Trabalho especial a partir de 1º/01/2004 pode ser comprovado com PPP, mesmo sem laudo
O
Perfil Profissiográfico Previdenciário (PPP) é documento hábil à
comprovação do agente agressivo ruído, independentemente da apresentação
do laudo técnico, se o período de trabalho especial a ser reconhecido é
posterior a 1º de janeiro de 2004. A
decisão é da Turma Nacional de Uniformização da Jurisprudência dos
Juizados Especiais Federais (TNU), em sessão de julgamento realizada em
17 de maio último.
O
autor interpôs pedido de uniformização na TNU contra acórdão proferido
pela Turma Recursal do Paraná, que reformou a sentença, alegando que não
foi comprovada a natureza especial da atividade, pois o formulário PPP
não poderia ser aceito como prova.

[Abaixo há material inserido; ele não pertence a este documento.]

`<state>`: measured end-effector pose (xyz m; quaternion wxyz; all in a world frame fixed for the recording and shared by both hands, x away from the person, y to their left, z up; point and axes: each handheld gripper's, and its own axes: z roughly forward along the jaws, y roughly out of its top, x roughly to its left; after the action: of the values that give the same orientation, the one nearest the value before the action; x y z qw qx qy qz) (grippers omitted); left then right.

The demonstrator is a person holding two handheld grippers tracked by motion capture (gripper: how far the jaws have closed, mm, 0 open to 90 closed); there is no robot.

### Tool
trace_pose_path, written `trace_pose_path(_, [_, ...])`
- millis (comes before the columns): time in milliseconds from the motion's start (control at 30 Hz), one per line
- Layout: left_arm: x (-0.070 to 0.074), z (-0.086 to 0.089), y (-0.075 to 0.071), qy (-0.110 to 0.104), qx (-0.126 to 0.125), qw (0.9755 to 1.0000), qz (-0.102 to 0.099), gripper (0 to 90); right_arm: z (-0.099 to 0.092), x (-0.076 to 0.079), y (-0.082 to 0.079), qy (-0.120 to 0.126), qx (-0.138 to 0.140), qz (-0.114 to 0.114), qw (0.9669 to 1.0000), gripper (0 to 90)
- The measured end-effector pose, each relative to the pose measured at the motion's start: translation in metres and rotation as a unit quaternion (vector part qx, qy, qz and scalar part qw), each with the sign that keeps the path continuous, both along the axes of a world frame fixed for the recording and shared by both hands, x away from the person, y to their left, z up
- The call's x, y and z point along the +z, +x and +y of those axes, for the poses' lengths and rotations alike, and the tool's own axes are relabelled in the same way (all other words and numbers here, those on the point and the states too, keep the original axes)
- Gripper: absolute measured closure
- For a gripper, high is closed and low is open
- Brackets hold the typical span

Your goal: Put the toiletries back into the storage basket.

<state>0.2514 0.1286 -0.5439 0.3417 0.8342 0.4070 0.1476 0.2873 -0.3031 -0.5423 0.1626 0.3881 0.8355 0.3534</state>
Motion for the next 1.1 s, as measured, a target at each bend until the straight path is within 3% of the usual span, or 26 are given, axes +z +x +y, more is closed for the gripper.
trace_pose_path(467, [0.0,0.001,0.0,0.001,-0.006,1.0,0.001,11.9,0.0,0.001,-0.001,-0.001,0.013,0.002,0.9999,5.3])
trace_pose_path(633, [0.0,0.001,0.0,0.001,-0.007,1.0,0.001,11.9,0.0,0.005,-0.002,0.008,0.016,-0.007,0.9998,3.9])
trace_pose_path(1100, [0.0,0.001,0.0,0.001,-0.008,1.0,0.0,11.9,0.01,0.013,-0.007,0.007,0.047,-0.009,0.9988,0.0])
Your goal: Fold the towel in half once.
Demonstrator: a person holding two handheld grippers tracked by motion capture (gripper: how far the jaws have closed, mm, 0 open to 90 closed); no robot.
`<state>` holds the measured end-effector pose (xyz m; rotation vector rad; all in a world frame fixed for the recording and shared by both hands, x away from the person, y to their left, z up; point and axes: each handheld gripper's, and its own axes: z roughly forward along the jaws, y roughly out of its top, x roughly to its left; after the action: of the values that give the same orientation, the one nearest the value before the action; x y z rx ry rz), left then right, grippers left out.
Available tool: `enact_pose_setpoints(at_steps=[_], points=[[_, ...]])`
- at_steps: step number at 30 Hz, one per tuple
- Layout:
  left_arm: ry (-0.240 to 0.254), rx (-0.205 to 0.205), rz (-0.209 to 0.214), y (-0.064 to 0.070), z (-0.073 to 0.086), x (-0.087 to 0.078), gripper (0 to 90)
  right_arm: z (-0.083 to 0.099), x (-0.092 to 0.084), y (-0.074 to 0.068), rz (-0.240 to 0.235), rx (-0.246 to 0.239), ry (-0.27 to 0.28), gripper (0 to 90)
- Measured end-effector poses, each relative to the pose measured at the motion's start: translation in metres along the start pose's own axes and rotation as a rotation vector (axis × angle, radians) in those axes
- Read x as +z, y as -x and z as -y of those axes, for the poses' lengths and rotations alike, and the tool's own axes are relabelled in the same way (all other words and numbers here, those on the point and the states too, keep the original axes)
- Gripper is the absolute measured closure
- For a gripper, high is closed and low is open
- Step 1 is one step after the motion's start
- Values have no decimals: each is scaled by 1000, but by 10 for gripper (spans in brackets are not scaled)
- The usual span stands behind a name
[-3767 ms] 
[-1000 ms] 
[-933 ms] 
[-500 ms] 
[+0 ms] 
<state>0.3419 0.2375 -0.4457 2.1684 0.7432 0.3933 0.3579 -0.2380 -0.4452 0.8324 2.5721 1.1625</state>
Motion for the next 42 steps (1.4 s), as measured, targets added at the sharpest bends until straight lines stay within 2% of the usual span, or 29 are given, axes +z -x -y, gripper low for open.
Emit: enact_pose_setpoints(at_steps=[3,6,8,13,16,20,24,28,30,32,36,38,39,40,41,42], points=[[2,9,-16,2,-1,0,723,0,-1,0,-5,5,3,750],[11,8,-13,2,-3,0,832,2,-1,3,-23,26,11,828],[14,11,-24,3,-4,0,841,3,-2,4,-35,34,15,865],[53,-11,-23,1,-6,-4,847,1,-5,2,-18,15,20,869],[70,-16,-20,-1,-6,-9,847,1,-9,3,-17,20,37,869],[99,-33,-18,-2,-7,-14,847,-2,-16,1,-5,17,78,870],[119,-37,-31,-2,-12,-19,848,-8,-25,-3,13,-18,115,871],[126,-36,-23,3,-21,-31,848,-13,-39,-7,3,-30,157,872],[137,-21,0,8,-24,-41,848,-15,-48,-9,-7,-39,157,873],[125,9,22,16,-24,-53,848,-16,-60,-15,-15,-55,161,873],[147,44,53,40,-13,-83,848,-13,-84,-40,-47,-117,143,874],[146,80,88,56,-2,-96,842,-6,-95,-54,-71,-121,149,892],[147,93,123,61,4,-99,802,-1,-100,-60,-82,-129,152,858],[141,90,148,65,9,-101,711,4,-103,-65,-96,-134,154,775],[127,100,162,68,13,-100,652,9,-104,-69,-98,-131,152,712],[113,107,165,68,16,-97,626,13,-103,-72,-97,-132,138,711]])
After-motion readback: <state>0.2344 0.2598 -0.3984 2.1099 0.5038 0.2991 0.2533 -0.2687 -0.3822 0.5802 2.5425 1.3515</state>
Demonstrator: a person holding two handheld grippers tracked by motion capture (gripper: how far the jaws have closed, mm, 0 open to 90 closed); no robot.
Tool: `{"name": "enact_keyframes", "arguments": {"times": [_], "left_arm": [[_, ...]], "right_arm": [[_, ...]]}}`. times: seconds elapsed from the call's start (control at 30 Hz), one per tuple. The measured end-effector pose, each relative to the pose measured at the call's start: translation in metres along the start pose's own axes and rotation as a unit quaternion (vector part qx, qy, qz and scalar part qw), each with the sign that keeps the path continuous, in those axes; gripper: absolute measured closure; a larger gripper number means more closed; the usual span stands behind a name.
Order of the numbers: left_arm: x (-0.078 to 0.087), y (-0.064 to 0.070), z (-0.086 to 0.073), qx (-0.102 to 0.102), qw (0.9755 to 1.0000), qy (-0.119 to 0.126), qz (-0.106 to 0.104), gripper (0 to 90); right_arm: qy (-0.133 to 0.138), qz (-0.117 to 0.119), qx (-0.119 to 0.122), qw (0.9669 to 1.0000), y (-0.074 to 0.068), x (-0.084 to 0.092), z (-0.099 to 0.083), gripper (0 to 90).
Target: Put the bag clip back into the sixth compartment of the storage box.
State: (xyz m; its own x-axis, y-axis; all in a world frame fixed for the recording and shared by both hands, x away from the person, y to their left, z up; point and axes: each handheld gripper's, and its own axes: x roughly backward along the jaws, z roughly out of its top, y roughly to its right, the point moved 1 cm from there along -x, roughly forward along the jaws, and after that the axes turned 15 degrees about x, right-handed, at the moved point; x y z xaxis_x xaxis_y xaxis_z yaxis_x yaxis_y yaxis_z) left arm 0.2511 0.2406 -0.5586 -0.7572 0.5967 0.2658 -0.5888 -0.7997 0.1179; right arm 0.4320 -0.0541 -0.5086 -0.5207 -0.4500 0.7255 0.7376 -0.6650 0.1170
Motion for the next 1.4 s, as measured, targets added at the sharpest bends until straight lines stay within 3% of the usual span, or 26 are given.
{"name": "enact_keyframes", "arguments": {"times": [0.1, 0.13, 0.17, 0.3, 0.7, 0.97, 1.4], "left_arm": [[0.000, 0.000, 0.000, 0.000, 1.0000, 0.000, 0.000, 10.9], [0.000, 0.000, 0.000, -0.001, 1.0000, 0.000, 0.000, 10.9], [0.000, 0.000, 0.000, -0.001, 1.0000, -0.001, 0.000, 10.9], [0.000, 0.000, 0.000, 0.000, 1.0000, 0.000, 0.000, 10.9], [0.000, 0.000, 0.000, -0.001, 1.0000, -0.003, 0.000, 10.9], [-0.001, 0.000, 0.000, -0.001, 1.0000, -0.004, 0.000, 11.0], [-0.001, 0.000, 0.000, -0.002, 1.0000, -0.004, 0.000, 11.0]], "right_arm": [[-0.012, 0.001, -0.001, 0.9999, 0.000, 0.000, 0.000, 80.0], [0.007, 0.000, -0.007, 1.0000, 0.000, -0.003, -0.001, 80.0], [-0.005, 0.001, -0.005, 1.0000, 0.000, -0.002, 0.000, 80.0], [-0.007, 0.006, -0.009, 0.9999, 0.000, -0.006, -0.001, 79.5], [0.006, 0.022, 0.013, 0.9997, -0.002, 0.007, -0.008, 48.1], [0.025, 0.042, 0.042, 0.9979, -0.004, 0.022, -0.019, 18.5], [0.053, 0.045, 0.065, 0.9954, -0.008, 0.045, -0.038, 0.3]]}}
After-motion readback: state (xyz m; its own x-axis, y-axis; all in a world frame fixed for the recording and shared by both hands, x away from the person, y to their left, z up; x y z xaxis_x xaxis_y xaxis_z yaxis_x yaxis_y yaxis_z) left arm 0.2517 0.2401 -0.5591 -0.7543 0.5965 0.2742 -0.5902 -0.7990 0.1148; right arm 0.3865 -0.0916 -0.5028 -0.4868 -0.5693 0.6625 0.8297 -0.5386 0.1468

De acordo com o acórdão, não havia
indicação de que o PPP foi preenchido com base em laudo, tampouco se
encontra assinado por profissional habilitado - médico ou engenheiro do
trabalho.
No
pedido de uniformização, o autor argumenta que a interpretação adotada
pelo acórdão recorrido diverge de acórdão da 1ª. Turma Recursal de Goiás
(processo 2007.35.00.706600-2) e da jurisprudência dominante da própria
TNU (Pedilef 200772590036891).
A questão discutida no âmbito da TNU, portanto, diz respeito à possibilidade de reconhecimento do PPP como documento hábil à comprovação do agente agressivo ruído, independentemente da apresentação do laudo técnico.
O
relator afirma, ainda, que a própria Administração Pública, por
intermédio de atos normativos internos, a partir de 2003, prevê que é
desnecessária a apresentação do laudo técnico, para comprovação da
exposição a quaisquer agentes agressivos, inclusive o ruído, desde que
seja apresentado o PPP. De acordo com André Monteiro, considera-se que o
PPP é emitido com base no próprio laudo técnico, cuja realização
continua sendo obrigatória, devendo o laudo ser apresentado
subsidiariamente em caso de dúvidas a respeito do conteúdo do PPP.
Para
o relator, o acórdão recorrido não teve razão quando demonstrou dúvida
quanto à veracidade das informações apresentadas no PPP, já que se
limitou a apontar a ausência de indicação de que o documento foi
elaborado com base em laudo técnico e de assinatura por médico do
trabalho ou engenheiro de segurança do trabalho. “Embora o documento não
esteja assinado por engenheiro do trabalho, o nome do profissional
responsável pelo registro das condições ambientais foi indicado no
formulário, presumindo-se, assim, que este foi elaborado com base em
laudo técnico”, observa o magistrado em seu voto.